- WORK INSTRUCTIONS
Look below and pull out each line with the word "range".

- DATA BELOW
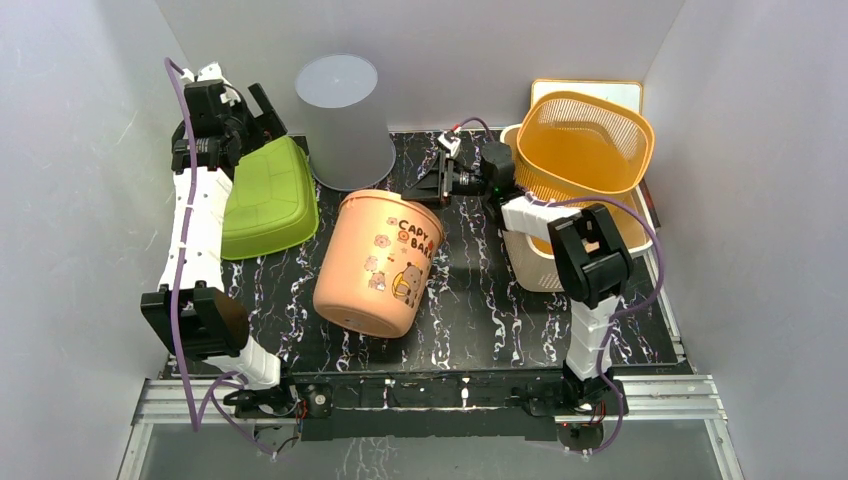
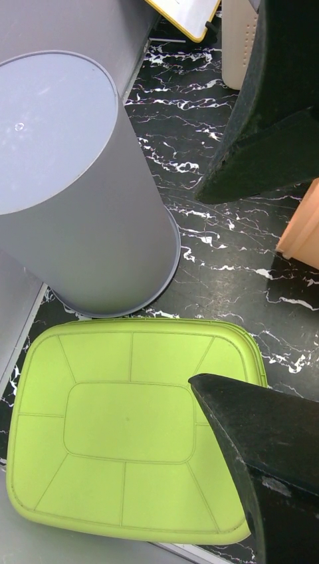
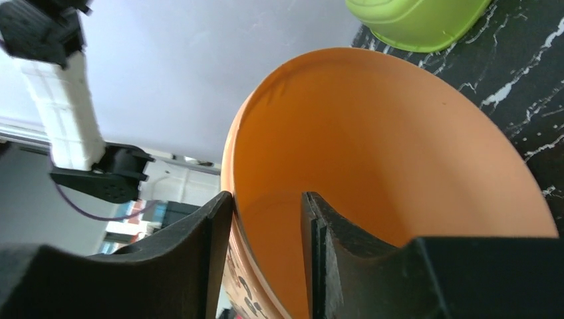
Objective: Turn the large container upside down
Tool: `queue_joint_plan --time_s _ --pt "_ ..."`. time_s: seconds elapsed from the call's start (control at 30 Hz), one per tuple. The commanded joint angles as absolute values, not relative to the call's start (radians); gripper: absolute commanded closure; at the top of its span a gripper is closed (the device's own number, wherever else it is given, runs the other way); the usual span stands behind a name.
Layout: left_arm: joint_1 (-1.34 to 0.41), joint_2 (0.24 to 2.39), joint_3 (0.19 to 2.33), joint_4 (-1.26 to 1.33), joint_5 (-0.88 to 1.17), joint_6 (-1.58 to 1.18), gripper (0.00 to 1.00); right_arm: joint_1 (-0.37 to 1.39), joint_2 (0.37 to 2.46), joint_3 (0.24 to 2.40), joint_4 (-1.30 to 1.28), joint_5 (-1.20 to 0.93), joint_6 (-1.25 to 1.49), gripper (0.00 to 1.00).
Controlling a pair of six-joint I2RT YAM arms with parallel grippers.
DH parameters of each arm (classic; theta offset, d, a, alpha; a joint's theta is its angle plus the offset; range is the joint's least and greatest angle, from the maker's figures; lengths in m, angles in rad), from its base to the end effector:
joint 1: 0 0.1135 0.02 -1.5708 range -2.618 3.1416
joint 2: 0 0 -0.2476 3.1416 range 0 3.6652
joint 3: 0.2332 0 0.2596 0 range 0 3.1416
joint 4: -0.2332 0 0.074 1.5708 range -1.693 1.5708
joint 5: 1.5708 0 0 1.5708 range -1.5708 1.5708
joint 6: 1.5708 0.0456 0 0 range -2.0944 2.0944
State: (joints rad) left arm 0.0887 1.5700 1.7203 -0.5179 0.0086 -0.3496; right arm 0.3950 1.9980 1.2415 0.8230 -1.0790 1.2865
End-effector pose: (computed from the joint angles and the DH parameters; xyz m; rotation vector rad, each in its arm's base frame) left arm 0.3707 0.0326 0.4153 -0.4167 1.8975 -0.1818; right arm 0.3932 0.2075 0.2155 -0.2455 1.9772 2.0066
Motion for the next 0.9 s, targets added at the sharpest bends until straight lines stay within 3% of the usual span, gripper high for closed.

- RESULT FOR THIS EXERCISE
DH parameters of each arm (classic; theta offset, d, a, alpha; a joint's theta is its angle plus the offset; range is the joint's least and greatest angle, from the maker's figures; lengths in m, angles in rad), from its base to the end effector:
joint 1: 0 0.1135 0.02 -1.5708 range -2.618 3.1416
joint 2: 0 0 -0.2476 3.1416 range 0 3.6652
joint 3: 0.2332 0 0.2596 0 range 0 3.1416
joint 4: -0.2332 0 0.074 1.5708 range -1.693 1.5708
joint 5: 1.5708 0 0 1.5708 range -1.5708 1.5708
joint 6: 1.5708 0.0456 0 0 range -2.0944 2.0944

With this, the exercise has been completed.